Puzzle for Doug...

Mike Isely isely at enteract.com
Tue Jul 28 17:17:43 PDT 1998


On Tue, 28 Jul 1998, Robert G. Brown wrote:

> On Tue, 28 Jul 1998, Mike Isely wrote:
> 
> > Well since the aic7xxx hardware executes DMA on its own behalf, that sort
> > of memory access might look "different" enough to the hardware to expose a
> > latent race condition.  Certainly there's more memory contention going on
> > with the aic7xxx stuff in the picture. 
> 
> Good point.  I also am wondering if the high speed of the CPU's, the
> memory and the U2 controller itself combine to reveal a race
> condition.  I just really believe that the race is in the driver.
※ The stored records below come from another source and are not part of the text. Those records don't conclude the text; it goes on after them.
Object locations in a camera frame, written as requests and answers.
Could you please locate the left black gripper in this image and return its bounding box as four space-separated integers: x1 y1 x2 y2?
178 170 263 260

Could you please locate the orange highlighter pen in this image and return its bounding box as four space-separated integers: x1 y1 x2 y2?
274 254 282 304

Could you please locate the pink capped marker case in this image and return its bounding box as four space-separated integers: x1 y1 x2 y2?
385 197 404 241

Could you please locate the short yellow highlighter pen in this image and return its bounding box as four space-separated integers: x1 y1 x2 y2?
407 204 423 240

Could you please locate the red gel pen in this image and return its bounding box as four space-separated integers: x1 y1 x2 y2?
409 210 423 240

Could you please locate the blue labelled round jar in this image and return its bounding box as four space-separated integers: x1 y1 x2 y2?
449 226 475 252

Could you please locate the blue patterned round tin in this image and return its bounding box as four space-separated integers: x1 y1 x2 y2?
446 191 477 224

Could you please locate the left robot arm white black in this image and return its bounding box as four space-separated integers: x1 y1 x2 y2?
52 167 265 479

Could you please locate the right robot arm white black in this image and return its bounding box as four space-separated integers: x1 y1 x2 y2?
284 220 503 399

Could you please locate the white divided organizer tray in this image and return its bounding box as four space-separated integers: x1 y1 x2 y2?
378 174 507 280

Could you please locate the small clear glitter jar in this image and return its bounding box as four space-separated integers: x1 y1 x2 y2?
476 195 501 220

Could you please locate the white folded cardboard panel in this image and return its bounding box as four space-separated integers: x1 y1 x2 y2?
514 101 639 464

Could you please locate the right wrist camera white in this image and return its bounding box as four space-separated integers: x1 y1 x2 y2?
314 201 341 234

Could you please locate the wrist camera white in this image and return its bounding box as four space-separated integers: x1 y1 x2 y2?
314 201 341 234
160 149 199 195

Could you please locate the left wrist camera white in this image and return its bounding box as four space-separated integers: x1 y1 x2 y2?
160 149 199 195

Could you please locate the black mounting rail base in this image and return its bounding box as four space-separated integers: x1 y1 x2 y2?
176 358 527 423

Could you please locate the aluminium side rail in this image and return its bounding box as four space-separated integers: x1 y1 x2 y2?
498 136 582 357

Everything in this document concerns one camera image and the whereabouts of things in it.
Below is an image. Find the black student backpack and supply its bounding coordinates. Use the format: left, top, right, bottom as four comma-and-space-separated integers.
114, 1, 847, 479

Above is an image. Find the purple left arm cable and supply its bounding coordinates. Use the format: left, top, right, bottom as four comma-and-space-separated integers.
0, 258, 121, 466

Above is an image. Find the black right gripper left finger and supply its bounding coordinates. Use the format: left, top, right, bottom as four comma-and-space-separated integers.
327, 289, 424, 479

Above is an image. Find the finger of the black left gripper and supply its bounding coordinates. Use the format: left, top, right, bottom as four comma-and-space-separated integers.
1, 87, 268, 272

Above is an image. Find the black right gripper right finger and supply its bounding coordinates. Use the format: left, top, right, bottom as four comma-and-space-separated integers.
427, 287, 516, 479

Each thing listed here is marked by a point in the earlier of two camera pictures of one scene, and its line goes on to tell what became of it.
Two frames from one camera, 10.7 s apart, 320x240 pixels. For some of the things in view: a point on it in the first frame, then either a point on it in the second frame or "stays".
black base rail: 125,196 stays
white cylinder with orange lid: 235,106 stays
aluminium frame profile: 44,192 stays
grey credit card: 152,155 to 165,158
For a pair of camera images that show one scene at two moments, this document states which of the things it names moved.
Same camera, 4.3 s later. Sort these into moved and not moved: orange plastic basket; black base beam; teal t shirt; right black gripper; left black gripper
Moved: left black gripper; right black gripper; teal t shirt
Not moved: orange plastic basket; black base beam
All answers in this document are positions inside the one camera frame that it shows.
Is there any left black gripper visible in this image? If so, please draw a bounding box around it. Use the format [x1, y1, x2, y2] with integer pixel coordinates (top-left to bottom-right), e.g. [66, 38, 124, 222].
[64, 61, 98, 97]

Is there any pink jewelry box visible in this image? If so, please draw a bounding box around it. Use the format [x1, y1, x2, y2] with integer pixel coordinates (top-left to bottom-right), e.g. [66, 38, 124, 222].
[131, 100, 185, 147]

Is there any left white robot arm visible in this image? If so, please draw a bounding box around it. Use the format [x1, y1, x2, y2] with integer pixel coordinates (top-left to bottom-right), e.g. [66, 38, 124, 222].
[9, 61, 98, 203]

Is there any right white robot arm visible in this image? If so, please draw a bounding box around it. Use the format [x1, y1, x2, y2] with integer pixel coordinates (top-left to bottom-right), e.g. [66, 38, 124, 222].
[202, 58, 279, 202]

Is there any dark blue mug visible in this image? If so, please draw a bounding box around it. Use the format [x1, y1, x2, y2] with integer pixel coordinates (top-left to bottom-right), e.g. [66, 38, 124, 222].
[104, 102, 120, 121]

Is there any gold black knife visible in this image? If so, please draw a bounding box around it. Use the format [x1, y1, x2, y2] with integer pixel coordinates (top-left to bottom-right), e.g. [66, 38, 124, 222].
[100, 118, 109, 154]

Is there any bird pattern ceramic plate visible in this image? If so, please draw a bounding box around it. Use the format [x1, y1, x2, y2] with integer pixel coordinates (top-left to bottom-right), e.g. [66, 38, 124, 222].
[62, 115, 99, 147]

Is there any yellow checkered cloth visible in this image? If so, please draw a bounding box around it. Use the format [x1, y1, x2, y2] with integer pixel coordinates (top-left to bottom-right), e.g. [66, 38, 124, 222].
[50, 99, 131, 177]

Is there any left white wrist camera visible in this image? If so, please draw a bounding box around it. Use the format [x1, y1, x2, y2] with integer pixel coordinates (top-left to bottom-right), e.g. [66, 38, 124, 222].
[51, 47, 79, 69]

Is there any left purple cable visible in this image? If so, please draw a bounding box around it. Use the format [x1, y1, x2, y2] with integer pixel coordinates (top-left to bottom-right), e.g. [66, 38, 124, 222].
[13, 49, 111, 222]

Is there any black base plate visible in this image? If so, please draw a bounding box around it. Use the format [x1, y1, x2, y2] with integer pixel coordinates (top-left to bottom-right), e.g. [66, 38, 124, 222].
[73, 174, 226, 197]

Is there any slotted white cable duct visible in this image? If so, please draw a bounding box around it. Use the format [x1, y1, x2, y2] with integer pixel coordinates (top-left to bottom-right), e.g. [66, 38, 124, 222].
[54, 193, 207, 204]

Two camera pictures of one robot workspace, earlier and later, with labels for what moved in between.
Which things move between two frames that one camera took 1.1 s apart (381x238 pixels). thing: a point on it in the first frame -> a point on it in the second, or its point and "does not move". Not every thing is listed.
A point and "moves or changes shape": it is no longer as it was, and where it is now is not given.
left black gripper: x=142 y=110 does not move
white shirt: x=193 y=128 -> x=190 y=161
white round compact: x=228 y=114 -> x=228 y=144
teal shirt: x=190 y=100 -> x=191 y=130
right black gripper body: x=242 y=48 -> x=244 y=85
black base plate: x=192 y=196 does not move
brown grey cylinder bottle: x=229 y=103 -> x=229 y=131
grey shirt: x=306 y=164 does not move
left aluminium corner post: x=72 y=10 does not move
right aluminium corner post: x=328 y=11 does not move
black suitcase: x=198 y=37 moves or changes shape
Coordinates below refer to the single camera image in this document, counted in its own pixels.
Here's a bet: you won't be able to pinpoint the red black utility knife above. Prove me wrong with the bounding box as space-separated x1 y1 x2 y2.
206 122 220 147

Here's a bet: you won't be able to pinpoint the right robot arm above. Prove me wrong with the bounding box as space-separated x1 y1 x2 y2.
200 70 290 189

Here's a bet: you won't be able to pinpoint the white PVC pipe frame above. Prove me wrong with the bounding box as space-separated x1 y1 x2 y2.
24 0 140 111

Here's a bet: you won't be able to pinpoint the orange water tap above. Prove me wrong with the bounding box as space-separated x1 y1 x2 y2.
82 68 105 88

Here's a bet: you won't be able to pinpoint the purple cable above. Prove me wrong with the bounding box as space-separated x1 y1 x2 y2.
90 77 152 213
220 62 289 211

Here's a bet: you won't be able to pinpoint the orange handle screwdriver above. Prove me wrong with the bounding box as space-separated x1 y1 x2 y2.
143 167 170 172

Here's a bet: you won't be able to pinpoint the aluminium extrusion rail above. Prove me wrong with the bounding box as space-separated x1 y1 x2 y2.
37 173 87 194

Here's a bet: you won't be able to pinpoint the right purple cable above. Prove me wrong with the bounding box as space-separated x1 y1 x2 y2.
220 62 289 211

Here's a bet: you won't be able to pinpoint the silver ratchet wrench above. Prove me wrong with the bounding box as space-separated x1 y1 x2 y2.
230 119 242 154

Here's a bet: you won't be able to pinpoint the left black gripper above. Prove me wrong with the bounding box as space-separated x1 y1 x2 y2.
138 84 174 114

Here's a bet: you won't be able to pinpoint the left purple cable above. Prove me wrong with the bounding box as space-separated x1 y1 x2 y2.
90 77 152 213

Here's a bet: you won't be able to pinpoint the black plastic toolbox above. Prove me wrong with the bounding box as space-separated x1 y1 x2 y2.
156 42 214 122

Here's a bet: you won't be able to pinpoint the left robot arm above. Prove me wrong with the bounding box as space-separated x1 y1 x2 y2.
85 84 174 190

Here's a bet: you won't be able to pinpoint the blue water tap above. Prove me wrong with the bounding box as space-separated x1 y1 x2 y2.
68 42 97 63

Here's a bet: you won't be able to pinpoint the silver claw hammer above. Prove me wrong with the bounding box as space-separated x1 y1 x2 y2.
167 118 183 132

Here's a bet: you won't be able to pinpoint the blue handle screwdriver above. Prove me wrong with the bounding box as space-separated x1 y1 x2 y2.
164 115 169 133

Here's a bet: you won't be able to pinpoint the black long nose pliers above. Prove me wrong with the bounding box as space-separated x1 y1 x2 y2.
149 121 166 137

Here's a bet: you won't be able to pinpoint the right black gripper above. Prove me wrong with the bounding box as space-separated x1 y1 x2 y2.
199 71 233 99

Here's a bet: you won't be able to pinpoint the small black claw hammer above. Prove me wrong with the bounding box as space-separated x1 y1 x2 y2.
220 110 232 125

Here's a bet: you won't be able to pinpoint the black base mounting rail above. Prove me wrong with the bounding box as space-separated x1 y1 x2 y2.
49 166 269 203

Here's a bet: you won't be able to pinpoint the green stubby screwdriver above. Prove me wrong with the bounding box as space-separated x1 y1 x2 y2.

...Except that *no* amount of bad software should EVER be able to cause an
NMI.

An NMI is something generated by the motherboard when something goes
seriously wrong in the hardware.  Back in the good old days, an NMI meant
a memory parity error.  Now, since nobody uses parity anymore, I have no
idea, but the type of source for such trouble should be similar.  If
that's true it should be nearly impossible to cause it in software, even
deliberately.  That's why people here are talking memory trouble.  I'm
thinking more like a hardware race going on, which would explain why it
occurs to you just shortly after the kernel wakes up the aic7xxx hardware
and starts doing things to it.  The resulting DMAs & bus contention could
be adding enough bus noise, jitter, power spikes, whatever to push
whatever is on the edge, over it.  Arbitration issues are some of the
stickiest problems when designing digital logic.

You've got a really unique situation in that you have apparently identical
systems behaving differently.  That's an EXCELLENT set up to chase this
sort of problem.  I'd almost say it's better than having a logic analyzer
present because you can compare the two machines and look for differences. 
There has to be a difference, you just need to uncover it.

Something very well could be on the edge here.  Perhaps you can vary the
surrounding temperature (hair dryer, more preferably a can of instant
cold) and see if that affects the problem.  Unfortunately, if that *is*
it, I don't see any obvious solution. 


> 
> > Such memory tests never amount to more than a quickie existence check.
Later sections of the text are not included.